Jeff, you got this one??


----------



## Alison Grubb

I am new to working dogs too, so take this as you will.

I have a Pit mix (my first "working dog" too) who's toy drive is not that great either. I've had a difficult time getting him to play tug with me and keep playing tug with me. Part of which is probably due to putting way too much pressure on him for the forced retrieve before he was ready. Regardless, what helped me was watching my trainer and how he could get my dog all worked up over the tug and then imitating the same strategies. For this particular dog, having him jump up after the toy and not be able to grab it assists in building his drive. After just changing my own movements I have seen a real change in this dog and we are working on developing longer tug sessions together. I will also say that this dog responds to me being more physical with him when we are tugging.

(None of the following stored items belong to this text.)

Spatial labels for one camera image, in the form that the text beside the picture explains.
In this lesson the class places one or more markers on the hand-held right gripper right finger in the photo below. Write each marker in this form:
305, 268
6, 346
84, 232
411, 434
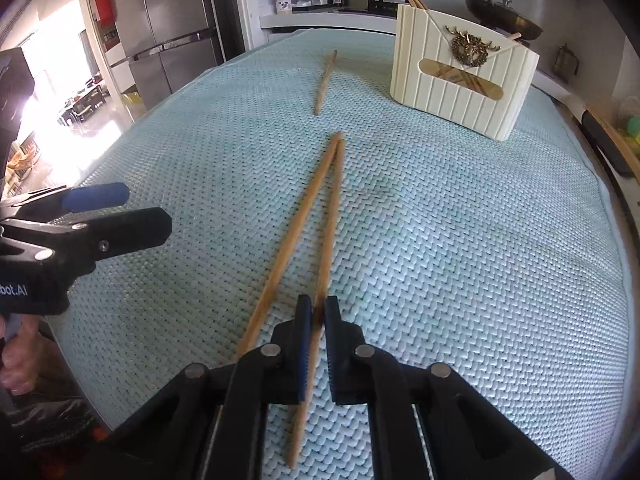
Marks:
345, 360

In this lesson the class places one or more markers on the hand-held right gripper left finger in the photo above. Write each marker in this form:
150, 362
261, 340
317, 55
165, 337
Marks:
302, 360

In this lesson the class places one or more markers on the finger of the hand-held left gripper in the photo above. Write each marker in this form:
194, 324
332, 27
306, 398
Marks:
97, 197
130, 227

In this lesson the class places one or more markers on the cream ribbed utensil holder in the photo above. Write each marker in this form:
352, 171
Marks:
425, 85

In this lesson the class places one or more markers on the person's left hand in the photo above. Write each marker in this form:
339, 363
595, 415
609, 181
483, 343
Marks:
22, 360

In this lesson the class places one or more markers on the dark dining table set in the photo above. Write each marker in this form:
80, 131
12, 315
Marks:
82, 102

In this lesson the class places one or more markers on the cardboard box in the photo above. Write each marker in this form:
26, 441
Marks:
132, 101

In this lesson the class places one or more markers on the teal woven table mat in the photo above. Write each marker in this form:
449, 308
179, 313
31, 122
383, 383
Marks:
450, 260

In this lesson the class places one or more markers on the red paper sign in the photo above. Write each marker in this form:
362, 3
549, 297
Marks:
102, 0

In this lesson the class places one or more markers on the grey refrigerator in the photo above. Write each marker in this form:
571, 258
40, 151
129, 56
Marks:
165, 10

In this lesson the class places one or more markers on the white label spice jar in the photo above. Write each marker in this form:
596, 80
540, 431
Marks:
282, 1

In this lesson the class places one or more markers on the black gas stove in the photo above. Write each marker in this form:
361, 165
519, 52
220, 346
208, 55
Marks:
372, 6

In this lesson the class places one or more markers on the wooden cutting board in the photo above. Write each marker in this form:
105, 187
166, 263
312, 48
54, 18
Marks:
622, 146

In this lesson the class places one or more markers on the green yellow sponge bundle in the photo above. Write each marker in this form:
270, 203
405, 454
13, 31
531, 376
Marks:
634, 127

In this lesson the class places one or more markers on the dark metal wok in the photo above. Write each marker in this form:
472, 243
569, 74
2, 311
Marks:
520, 24

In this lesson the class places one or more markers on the glass wok lid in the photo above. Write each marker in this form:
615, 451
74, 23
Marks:
500, 10

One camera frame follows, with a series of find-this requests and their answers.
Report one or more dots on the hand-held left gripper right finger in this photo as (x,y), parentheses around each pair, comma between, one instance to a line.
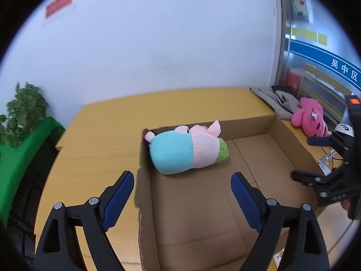
(245,200)

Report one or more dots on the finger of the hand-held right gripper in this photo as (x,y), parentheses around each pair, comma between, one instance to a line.
(318,140)
(304,176)

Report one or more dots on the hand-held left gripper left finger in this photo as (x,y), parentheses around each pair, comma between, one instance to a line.
(118,197)

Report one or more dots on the brown cardboard box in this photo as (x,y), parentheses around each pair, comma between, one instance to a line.
(197,203)

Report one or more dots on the blue pink pig plush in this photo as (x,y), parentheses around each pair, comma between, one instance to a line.
(174,152)

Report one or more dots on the person's right hand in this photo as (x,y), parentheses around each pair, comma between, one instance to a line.
(345,204)

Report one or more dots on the pink bear plush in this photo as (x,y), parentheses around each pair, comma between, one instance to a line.
(310,121)

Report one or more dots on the silver metal stand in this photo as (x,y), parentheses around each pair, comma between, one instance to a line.
(325,162)

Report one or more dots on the white panda figure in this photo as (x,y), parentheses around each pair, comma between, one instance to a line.
(344,129)

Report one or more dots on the grey cloth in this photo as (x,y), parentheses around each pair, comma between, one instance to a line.
(268,97)

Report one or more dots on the dark furniture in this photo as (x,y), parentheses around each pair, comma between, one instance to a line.
(31,197)

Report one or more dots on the blue banner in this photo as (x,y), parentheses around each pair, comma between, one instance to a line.
(316,52)

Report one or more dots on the yellow sticky note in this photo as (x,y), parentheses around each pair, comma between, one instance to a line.
(304,33)
(312,35)
(323,38)
(295,32)

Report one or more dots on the green potted plant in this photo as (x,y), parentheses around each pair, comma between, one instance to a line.
(25,104)

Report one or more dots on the cartoon poster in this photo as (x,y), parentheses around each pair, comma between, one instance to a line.
(299,4)

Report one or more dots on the metal door frame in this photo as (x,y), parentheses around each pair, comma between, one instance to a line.
(280,34)

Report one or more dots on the red wall sign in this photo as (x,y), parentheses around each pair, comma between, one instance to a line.
(59,4)

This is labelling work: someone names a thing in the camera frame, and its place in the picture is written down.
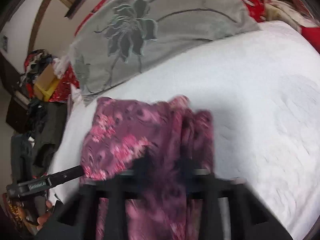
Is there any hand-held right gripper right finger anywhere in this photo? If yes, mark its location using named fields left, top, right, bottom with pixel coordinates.
left=176, top=159, right=293, bottom=240

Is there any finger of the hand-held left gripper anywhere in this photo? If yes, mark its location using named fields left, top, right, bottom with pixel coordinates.
left=47, top=165, right=84, bottom=187

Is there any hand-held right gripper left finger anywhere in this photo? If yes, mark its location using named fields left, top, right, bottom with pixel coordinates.
left=37, top=154, right=156, bottom=240

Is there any pink floral garment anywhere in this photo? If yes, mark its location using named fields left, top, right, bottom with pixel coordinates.
left=80, top=95, right=215, bottom=240

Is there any pile of dark clothes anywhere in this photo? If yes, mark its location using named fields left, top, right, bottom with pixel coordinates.
left=11, top=97, right=68, bottom=181

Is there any pile of colourful clothes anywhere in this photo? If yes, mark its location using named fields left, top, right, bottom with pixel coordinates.
left=19, top=49, right=60, bottom=91

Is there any person's left hand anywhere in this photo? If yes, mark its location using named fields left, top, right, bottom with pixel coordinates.
left=37, top=200, right=53, bottom=231

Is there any dark wooden nightstand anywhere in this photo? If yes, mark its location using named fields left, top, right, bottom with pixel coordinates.
left=5, top=90, right=33, bottom=134

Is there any yellow box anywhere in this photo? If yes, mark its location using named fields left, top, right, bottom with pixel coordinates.
left=32, top=77, right=61, bottom=102

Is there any cardboard box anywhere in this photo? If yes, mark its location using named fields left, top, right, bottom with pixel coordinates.
left=34, top=62, right=59, bottom=90

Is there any white quilted mattress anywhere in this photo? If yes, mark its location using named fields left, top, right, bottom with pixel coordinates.
left=49, top=20, right=320, bottom=240

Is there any white pink patterned cloth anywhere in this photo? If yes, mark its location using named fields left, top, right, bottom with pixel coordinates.
left=53, top=57, right=72, bottom=79

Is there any grey flower-print pillow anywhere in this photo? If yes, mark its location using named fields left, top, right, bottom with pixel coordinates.
left=69, top=0, right=262, bottom=107

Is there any red pillow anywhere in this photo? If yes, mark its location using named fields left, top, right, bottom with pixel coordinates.
left=301, top=26, right=320, bottom=55

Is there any beige patterned blanket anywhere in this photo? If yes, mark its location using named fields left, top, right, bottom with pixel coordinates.
left=265, top=0, right=316, bottom=31

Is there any red floral bedsheet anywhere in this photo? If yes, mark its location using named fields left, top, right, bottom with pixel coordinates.
left=49, top=0, right=267, bottom=103

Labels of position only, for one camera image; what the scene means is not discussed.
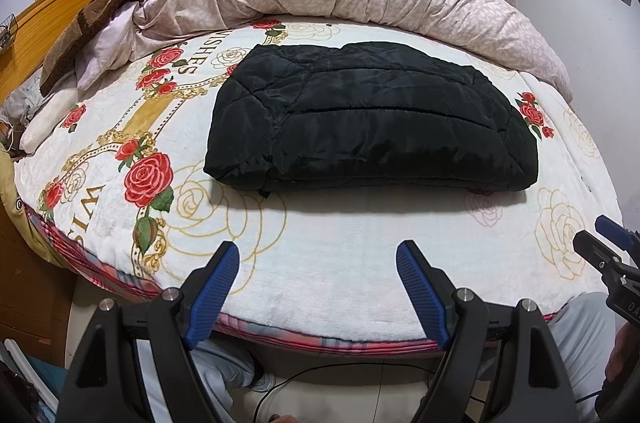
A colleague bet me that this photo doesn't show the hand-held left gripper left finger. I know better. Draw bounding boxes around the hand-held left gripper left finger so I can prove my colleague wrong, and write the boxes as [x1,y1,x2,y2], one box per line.
[57,240,241,423]

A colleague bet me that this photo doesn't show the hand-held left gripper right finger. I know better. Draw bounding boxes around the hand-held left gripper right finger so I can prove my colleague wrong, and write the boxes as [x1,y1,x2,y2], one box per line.
[395,240,581,423]

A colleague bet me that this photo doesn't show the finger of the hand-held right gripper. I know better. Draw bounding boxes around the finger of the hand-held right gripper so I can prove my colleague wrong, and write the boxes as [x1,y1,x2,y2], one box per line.
[572,230,625,275]
[594,214,640,256]

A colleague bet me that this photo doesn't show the black padded jacket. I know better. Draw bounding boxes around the black padded jacket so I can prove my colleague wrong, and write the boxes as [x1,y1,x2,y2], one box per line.
[204,42,540,199]

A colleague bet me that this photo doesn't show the person's right hand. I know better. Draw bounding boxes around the person's right hand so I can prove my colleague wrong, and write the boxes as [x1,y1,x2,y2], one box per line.
[605,325,640,391]

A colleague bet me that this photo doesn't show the person's grey pants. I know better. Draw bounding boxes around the person's grey pants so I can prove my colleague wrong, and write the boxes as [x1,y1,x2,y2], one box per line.
[145,290,620,423]

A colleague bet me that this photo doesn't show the rose printed white blanket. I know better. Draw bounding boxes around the rose printed white blanket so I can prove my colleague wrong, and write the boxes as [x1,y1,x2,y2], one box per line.
[12,17,623,349]

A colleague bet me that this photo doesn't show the person's shoe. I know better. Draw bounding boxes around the person's shoe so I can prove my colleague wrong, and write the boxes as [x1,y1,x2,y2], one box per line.
[249,369,277,395]

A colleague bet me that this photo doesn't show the red plaid bed sheet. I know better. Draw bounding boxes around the red plaid bed sheet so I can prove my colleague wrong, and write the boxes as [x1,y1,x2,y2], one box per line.
[22,202,571,356]

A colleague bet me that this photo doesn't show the wooden nightstand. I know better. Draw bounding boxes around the wooden nightstand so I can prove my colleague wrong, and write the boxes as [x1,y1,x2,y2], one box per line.
[0,217,77,369]

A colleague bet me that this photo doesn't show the white tube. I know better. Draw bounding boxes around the white tube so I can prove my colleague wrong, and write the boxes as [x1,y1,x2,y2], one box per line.
[2,337,57,410]

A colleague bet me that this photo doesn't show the yellow cloth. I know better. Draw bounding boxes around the yellow cloth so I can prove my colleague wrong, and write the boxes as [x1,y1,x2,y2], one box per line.
[0,150,57,265]

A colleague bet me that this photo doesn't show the white pillow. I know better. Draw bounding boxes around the white pillow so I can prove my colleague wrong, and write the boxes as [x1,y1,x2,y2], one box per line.
[22,90,87,155]

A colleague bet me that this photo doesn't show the light pink pillowcase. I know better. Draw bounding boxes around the light pink pillowcase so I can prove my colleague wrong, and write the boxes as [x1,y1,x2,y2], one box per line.
[75,0,153,92]

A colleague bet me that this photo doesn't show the brown plush blanket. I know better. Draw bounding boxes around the brown plush blanket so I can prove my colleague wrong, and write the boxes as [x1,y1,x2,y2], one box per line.
[39,0,207,97]

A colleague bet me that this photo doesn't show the wooden headboard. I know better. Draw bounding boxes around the wooden headboard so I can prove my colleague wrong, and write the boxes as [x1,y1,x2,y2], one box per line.
[0,0,167,105]

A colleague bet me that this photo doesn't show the black floor cable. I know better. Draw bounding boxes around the black floor cable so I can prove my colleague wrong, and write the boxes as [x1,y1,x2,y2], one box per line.
[251,360,442,423]

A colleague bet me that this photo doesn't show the wire basket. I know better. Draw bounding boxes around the wire basket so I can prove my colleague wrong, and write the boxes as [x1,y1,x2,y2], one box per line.
[0,14,19,50]

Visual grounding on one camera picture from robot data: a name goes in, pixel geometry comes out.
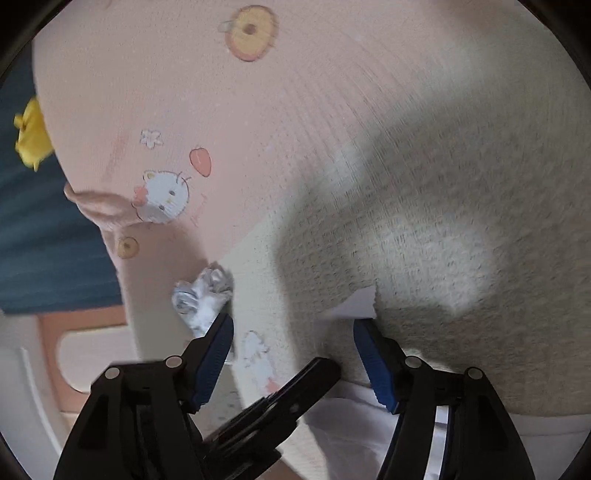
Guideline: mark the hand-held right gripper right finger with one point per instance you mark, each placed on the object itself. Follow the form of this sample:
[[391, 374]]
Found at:
[[374, 369]]

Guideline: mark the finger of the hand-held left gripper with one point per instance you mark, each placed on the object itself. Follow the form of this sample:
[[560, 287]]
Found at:
[[304, 383]]

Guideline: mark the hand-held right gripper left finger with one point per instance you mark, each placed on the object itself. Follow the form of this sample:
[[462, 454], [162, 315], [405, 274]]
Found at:
[[214, 364]]

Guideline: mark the white shirt with navy trim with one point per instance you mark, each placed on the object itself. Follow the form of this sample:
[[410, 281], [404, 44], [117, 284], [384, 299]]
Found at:
[[351, 434]]

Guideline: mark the small white blue-patterned cloth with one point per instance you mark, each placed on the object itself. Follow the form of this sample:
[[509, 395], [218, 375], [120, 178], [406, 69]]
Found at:
[[203, 295]]

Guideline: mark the dark blue curtain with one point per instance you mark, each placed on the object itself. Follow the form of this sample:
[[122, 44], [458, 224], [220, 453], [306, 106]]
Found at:
[[46, 230]]

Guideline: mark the pink cream printed blanket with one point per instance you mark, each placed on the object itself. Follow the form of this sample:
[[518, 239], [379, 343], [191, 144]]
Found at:
[[369, 138]]

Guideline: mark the yellow plush toy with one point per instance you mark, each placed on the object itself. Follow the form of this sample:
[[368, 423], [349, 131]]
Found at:
[[32, 134]]

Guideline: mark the pink white bed frame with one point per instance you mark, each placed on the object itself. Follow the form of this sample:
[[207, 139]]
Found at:
[[83, 355]]

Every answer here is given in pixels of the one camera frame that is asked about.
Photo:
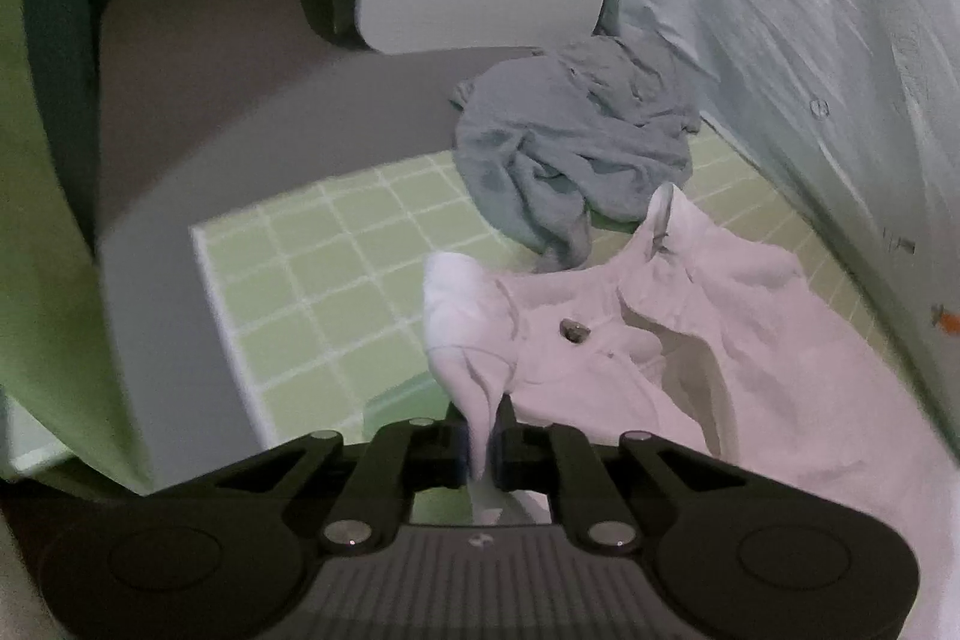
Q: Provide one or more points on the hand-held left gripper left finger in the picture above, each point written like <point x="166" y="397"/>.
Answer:
<point x="454" y="454"/>

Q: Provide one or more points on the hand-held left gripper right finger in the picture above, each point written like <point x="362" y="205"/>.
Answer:
<point x="505" y="454"/>

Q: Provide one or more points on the grey garment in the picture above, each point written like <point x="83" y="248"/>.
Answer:
<point x="570" y="138"/>

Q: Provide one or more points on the white shirt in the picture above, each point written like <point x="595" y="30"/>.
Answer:
<point x="675" y="340"/>

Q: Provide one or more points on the light blue carrot-print sheet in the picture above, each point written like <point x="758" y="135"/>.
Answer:
<point x="810" y="55"/>

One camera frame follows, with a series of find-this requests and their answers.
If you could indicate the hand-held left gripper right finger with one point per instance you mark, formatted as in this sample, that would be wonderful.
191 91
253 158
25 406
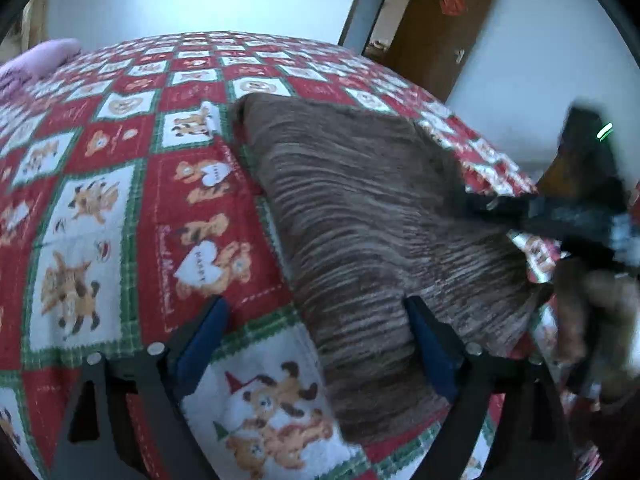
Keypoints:
430 350

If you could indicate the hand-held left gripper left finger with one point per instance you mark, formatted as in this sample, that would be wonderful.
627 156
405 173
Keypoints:
200 350

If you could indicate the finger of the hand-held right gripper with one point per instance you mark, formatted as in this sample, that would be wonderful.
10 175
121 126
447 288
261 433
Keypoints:
495 207

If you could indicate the brown striped knitted garment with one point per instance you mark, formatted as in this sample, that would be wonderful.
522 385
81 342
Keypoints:
370 210

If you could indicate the person's right hand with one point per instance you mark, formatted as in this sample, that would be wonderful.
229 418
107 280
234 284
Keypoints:
595 320

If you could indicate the red printed bear blanket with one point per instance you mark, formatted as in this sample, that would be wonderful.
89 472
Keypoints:
125 185

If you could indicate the brown wooden door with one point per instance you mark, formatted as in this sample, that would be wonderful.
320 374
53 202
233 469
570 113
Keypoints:
445 30

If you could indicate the red door decoration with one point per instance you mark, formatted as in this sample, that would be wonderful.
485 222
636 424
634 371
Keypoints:
453 2

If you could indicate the dark door frame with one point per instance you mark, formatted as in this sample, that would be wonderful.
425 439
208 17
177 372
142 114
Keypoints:
357 5

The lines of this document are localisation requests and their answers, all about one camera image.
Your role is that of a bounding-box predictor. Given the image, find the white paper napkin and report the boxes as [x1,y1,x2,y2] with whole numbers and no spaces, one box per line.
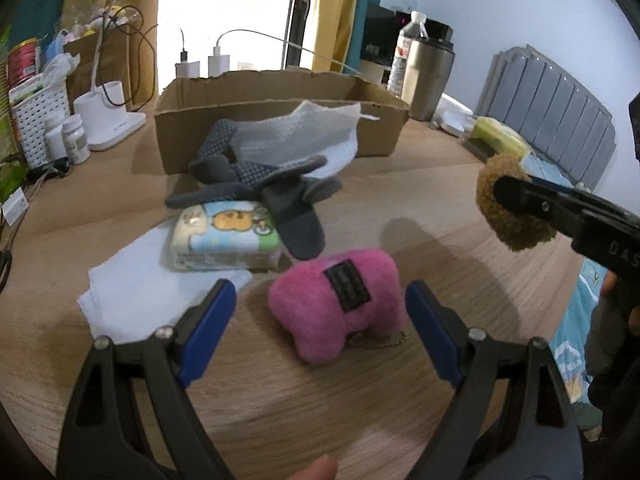
[76,224,254,345]

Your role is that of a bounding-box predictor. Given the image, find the white plastic basket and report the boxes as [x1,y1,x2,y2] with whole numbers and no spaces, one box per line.
[8,80,71,169]

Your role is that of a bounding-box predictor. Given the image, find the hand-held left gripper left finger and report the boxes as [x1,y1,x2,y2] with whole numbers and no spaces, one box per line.
[56,278,238,480]

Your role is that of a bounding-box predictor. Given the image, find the white mesh cloth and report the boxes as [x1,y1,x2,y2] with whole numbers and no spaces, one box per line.
[234,100,364,182]

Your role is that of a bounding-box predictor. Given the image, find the narrow yellow curtain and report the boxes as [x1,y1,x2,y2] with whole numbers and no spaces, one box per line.
[312,0,367,74]

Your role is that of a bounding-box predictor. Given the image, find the white container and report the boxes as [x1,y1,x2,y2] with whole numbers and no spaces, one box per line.
[431,94,476,137]

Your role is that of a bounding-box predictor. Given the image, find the steel tumbler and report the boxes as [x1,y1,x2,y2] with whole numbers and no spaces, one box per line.
[400,35,456,122]

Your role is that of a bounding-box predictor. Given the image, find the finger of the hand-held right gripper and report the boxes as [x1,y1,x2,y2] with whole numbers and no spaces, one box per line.
[524,174,595,197]
[491,173,582,234]

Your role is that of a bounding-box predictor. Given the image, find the clear plastic bag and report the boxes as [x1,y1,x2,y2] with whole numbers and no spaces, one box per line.
[42,52,82,87]

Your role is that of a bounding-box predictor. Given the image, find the brown paper bag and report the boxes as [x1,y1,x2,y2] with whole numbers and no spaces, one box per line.
[62,31,134,107]

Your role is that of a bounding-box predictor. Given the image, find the clear water bottle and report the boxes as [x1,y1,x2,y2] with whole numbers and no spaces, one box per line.
[387,10,431,99]

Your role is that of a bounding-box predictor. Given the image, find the red can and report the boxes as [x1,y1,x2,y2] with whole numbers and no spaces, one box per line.
[7,37,44,97]

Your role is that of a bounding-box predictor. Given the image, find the white cabinet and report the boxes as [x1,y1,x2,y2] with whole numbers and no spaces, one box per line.
[358,57,394,87]

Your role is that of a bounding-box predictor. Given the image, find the white charger with black cable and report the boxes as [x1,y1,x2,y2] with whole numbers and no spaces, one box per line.
[174,30,201,80]

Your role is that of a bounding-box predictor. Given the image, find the grey dotted glove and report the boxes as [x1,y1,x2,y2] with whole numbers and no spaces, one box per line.
[187,118,261,187]
[165,155,344,262]

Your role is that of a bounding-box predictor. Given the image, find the person's left hand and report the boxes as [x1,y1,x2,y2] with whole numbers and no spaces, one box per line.
[282,454,338,480]

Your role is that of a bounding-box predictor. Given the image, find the black door frame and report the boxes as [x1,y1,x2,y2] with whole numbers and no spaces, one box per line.
[284,0,327,69]

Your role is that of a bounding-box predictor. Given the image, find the blue plastic packet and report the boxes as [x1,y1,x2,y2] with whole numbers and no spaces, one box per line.
[42,29,69,62]

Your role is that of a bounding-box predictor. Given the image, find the cardboard box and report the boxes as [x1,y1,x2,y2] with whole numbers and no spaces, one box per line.
[153,67,412,177]

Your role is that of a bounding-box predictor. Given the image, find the white desk lamp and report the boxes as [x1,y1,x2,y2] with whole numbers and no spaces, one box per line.
[73,0,167,152]

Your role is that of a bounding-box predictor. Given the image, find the black speaker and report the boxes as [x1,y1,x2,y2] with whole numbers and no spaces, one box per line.
[364,2,402,67]

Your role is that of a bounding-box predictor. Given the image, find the white charging cable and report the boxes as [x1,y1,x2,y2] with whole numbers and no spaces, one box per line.
[217,29,353,75]

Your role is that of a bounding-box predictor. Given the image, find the wide teal curtain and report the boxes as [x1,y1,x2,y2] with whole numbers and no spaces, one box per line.
[7,0,77,58]

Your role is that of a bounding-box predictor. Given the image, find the printed tissue pack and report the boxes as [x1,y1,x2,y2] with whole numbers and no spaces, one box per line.
[164,200,285,274]

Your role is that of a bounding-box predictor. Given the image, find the green package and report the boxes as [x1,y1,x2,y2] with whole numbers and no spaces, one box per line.
[0,24,29,202]

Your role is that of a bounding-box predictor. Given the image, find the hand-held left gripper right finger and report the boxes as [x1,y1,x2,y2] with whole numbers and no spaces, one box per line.
[404,280,586,480]

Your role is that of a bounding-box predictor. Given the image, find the person's right hand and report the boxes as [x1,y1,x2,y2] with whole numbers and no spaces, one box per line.
[599,267,640,333]

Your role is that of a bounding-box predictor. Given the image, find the yellow sponge item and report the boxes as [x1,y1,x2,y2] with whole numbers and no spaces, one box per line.
[462,115,532,162]

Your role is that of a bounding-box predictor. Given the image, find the black electronic box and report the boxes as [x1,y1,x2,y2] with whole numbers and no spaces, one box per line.
[395,9,454,45]

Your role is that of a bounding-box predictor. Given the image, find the grey padded headboard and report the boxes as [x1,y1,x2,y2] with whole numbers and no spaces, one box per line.
[472,44,617,194]

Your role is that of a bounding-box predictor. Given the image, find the brown plush toy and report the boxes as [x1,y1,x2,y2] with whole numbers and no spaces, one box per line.
[475,153,558,253]

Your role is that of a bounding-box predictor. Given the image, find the pink plush toy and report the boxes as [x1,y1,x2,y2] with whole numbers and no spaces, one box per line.
[266,247,405,366]

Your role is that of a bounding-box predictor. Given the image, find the bag of small plush toys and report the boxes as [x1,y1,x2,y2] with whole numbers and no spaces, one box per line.
[64,4,130,42]

I don't know if that helps or not. I hope it does.


----------



## Jeff Oehlsen

It is not my turn, you need to pick up the slack. I have been busy making fun of whatsisname so you have to get this one. You have been slacking too much. LOL


----------



## Guest

Jeff Oehlsen said:


> It is not my turn, you need to pick up the slack. I have been busy making fun of whatsisname so you have to get this one. You have been slacking too much. LOL


I try to keep a low profile, but sometimes, I am at a loss for words......


----------



## Jeff Oehlsen

The dog is a 7. I keep hearing Dustin Hoffman for some reason.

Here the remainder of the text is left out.